With clear evidence for the benefits of studying sex differences, why aren’t there more researchers using female subjects and investigating female health? Hormones may be one answer. The estrous cycle is thought to be a confounding variable for measures, and indeed, research on parity and depressive-like behavior indicates that elevated gonadal and stress hormones supports this notion (Galea et al., 2008). However, for many measures, female and male mice do not differ in variability throughout the hormone cycle (Prendergast et al., 2014). Therefore, the exclusion of female subjects is largely misguided and should be more widely, as well as carefully, implemented in the future. Another possible explanation for the lack of female representation is convention – sex may still be an under-recognized factor in the science community by some researchers, a school of thought that is fated to change given the mounting evidence for the impact of sex differences.
In May, NIH director Francis Collins announced plans to balance sex in cell and animal studies, and the response has been promising (see the Brookshire, 2014 article in ScienceNews). Hopefully, with this policy change, researchers will make greater effort to learn more about women’s health.

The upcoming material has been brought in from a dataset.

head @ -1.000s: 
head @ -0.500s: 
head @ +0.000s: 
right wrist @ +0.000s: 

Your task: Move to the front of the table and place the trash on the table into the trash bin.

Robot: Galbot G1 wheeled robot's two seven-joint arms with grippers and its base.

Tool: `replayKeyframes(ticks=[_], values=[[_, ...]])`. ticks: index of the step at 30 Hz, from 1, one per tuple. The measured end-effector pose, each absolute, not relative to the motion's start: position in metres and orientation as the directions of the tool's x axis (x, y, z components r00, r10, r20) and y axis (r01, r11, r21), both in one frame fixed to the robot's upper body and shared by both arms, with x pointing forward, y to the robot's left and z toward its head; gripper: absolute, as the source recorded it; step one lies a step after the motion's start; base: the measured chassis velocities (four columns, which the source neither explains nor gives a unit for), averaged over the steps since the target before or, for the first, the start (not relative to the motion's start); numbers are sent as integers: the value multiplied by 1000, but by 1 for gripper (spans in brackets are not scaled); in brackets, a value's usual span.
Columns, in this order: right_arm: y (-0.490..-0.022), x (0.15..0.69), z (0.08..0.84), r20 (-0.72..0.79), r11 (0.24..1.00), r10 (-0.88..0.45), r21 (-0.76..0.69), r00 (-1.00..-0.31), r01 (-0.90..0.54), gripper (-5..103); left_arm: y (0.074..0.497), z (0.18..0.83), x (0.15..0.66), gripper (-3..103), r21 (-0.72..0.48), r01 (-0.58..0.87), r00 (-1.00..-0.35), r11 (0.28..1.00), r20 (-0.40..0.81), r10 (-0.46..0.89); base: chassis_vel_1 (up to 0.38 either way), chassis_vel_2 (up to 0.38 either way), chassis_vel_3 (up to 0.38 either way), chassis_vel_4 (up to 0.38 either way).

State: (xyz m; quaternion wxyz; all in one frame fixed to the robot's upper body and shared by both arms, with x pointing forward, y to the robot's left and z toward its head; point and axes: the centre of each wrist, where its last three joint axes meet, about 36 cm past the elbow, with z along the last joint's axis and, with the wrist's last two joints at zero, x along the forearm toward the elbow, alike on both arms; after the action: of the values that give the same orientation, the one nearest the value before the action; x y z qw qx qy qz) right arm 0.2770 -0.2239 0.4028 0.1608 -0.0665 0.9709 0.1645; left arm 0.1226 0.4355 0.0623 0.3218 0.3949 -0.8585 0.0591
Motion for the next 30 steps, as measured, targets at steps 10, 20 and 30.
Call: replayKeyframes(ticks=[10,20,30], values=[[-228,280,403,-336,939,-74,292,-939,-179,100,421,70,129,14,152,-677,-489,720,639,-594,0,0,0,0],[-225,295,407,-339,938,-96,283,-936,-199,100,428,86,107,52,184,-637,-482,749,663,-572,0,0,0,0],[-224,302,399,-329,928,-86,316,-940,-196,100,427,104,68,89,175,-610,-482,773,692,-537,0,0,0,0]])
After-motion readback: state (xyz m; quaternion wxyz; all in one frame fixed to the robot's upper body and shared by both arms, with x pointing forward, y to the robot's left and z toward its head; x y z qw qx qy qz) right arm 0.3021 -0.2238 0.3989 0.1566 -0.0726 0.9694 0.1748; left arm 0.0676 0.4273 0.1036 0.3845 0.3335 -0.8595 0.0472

Clayton, J. A., & Collins, F. S. (2014). NIH to balance sex in cell and animal studies. Nature, 509(7500), 282-283.
Du, S., Itoh, N., Askarinam, S., Hill, H., Arnold, A. P., & Voskuhl, R. R. (2014). XY sex chromosome complement, compared with XX, in the CNS confers greater neurodegeneration during experimental autoimmune encephalomyelitis. Proceedings of the National Academy of Sciences, 111(7), 2806-2811.
Fox, H. C., Morgan, P. T., & Sinha, R. (2014). Sex differences in guanfacine effects on drug craving and stress arousal in cocaine-dependent individuals. Neuropsychopharmacology, 39(6), 1527-1537.

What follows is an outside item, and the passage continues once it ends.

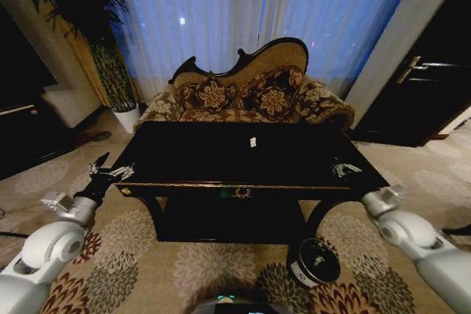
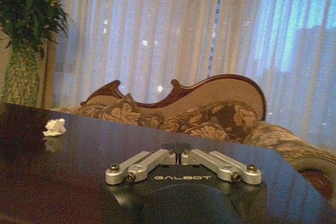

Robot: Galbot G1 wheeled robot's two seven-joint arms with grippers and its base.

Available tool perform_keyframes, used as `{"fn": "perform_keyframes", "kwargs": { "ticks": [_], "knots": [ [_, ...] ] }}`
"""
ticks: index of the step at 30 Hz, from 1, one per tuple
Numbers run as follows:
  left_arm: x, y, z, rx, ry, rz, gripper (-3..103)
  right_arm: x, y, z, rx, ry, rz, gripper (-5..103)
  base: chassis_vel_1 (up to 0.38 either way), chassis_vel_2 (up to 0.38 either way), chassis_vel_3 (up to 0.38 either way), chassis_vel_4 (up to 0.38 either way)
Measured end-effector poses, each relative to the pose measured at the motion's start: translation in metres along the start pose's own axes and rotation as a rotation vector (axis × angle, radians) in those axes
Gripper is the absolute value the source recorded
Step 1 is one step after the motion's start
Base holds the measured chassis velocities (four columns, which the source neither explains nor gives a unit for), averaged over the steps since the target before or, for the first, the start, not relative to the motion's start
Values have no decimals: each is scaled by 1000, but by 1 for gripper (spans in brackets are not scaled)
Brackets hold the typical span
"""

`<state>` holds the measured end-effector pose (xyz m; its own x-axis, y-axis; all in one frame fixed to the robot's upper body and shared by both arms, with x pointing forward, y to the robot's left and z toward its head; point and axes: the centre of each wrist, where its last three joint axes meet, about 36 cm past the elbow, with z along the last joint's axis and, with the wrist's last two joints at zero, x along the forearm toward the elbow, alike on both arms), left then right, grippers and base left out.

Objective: Move to the front of the table and place the trash on the table into the trash bin.

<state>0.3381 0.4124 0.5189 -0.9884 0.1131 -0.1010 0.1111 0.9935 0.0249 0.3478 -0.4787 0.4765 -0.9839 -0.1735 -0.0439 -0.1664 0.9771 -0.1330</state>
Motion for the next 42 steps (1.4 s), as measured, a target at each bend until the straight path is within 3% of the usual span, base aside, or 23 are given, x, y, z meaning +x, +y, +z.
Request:
{"fn": "perform_keyframes", "kwargs": {
  "ticks": [15, 23, 30, 42],
  "knots": [
    [0, 0, 0, 0, 0, 0, 100, 88, -7, 44, -9, -3, 114, 0, 0, 0, 0, 0],
    [0, 0, 0, 0, 0, 0, 100, 109, -9, 72, 5, 26, 149, 0, 0, 0, 0, 0],
    [0, 0, 0, 0, 0, 0, 100, 127, -12, 138, 12, 121, 183, 0, 0, 0, 0, 0],
    [0, 0, 0, 0, 0, 0, 100, 137, -9, 206, 28, 212, 180, 0, 0, 0, 0, 0]
  ]
}}
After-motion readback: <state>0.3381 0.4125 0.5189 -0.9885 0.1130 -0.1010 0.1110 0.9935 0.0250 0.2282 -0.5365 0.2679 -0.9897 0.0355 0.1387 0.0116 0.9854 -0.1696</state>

Galea, L. A., Uban, K. A., Epp, J. R., Brummelte, S., Barha, C. K., Wilson, W. L., … & Pawluski, J. L. (2008). Endocrine regulation of cognition and neuroplasticity: our pursuit to unveil the complex interaction between hormones, the brain, and behaviour. Canadian Journal of Experimental Psychology/Revue canadienne de psychologie expérimentale, 62(4), 247.
Prendergast, B. J., Onishi, K. G., & Zucker, I. (2014). Female mice liberated for inclusion in neuroscience and biomedical research. Neuroscience & Biobehavioral Reviews, 40, 1-5.

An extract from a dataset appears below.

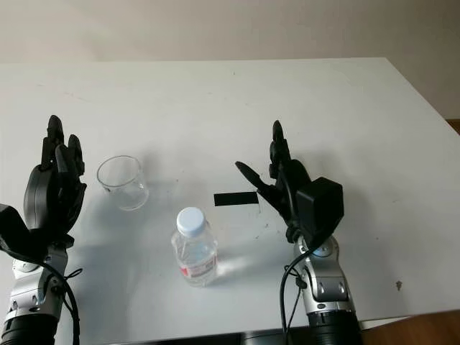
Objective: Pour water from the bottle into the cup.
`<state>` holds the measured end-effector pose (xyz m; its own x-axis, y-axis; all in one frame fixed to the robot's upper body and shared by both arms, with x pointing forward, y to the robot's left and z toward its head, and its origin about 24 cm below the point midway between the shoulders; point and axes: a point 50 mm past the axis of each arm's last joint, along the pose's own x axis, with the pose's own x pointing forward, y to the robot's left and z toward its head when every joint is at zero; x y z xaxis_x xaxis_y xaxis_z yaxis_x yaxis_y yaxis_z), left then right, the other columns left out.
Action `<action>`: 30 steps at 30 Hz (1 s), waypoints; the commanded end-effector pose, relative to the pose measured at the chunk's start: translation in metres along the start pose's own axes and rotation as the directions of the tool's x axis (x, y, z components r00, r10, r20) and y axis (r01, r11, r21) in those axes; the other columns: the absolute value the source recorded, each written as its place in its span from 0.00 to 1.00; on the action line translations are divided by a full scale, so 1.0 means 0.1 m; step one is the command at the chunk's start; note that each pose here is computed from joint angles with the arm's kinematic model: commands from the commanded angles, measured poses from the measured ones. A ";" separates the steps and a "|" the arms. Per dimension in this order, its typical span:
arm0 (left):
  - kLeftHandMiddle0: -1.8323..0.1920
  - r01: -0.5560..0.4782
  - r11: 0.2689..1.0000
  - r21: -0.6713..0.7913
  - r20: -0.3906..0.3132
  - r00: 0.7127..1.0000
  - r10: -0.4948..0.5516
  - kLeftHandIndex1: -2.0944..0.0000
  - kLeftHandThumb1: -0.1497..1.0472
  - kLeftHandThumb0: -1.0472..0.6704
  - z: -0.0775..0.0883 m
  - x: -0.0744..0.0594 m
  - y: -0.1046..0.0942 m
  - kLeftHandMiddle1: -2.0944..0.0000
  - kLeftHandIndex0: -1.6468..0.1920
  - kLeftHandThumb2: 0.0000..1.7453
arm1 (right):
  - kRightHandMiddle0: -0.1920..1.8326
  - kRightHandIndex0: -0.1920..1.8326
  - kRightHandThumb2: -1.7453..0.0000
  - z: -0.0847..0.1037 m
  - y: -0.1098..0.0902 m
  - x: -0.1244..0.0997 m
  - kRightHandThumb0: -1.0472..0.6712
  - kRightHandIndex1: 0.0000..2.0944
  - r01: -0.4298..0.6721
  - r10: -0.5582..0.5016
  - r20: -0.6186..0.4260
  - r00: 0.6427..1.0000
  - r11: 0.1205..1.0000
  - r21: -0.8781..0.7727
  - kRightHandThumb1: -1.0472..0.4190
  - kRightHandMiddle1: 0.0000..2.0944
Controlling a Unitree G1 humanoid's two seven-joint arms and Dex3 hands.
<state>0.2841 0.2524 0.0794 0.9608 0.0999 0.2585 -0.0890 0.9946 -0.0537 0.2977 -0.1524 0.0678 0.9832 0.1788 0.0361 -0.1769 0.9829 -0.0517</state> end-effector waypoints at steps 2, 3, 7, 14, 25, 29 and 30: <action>1.00 0.010 1.000 0.013 0.006 1.000 -0.010 1.00 1.00 0.09 0.01 -0.01 0.01 1.00 1.00 0.41 | 0.00 0.00 0.97 0.01 -0.02 0.00 0.13 0.00 0.007 -0.007 0.013 1.000 1.000 -0.009 0.03 0.00; 1.00 0.008 1.000 0.009 0.007 1.000 -0.008 1.00 1.00 0.09 0.01 -0.01 0.01 1.00 1.00 0.40 | 0.00 0.00 0.97 0.01 -0.02 0.00 0.13 0.00 0.007 -0.007 0.012 1.000 1.000 -0.010 0.03 0.00; 1.00 0.019 1.000 0.004 0.013 1.000 -0.019 1.00 1.00 0.09 0.00 0.00 0.00 1.00 1.00 0.39 | 0.00 0.00 0.97 0.00 -0.01 0.00 0.14 0.00 0.001 -0.001 0.008 1.000 1.000 -0.007 0.03 0.00; 1.00 0.027 1.000 -0.004 0.011 1.000 -0.027 1.00 1.00 0.10 -0.01 -0.02 0.00 1.00 1.00 0.39 | 0.00 0.00 0.97 -0.07 -0.07 -0.04 0.14 0.00 -0.034 0.034 0.013 0.999 0.999 -0.009 0.02 0.00; 1.00 0.027 1.000 -0.007 0.019 0.999 -0.027 1.00 1.00 0.10 -0.02 -0.02 -0.02 1.00 1.00 0.38 | 0.00 0.00 0.97 0.02 -0.35 -0.31 0.10 0.00 -0.256 0.262 0.175 0.949 0.965 -0.058 0.05 0.00; 1.00 0.025 1.000 -0.005 0.015 1.000 -0.025 1.00 1.00 0.09 -0.02 -0.01 -0.01 1.00 1.00 0.38 | 0.00 0.00 0.97 0.07 -0.37 -0.51 0.09 0.00 -0.339 0.355 0.219 0.909 0.935 -0.109 0.05 0.00; 1.00 0.022 1.000 -0.007 0.015 1.000 -0.022 1.00 1.00 0.09 -0.01 -0.01 -0.01 1.00 1.00 0.38 | 0.00 0.00 0.97 0.07 -0.37 -0.55 0.09 0.00 -0.352 0.370 0.228 0.901 0.929 -0.116 0.04 0.00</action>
<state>0.2837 0.2504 0.0758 0.9607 0.0766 0.2668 -0.0635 0.9963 -0.0574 0.2554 -0.1950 0.0696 0.8258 0.5204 0.2175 -0.4992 0.8538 -0.1475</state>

Yoon, D. Y., Mansukhani, N. A., Stubbs, V. C., Helenowski, I. B., Woodruff, T. K., & Kibbe, M. R. (2014). Sex bias exists in basic science and translational surgical research. Surgery, 156(3), 508-516.
One thought on “Studying The Female Brain”
It’s interesting that you state that hormones may be the answer to why female subjects aren’t used as much as male subjects in experiments. For example, we spoke about in class how male babies tend to have a strong bias to the masculine toy (when given the choice between a masculine or feminine toy), and female babies had no strong bias between the two toys. A possible answer to why these behaviors are different can be because of different hormone exposure for each sex in development. Therefore I think it’s true to state that hormones may be a big factor in why there are less female subjects present in experimental studies, because they demonstrate a possible confounding variable for measure, as stated above, within the study.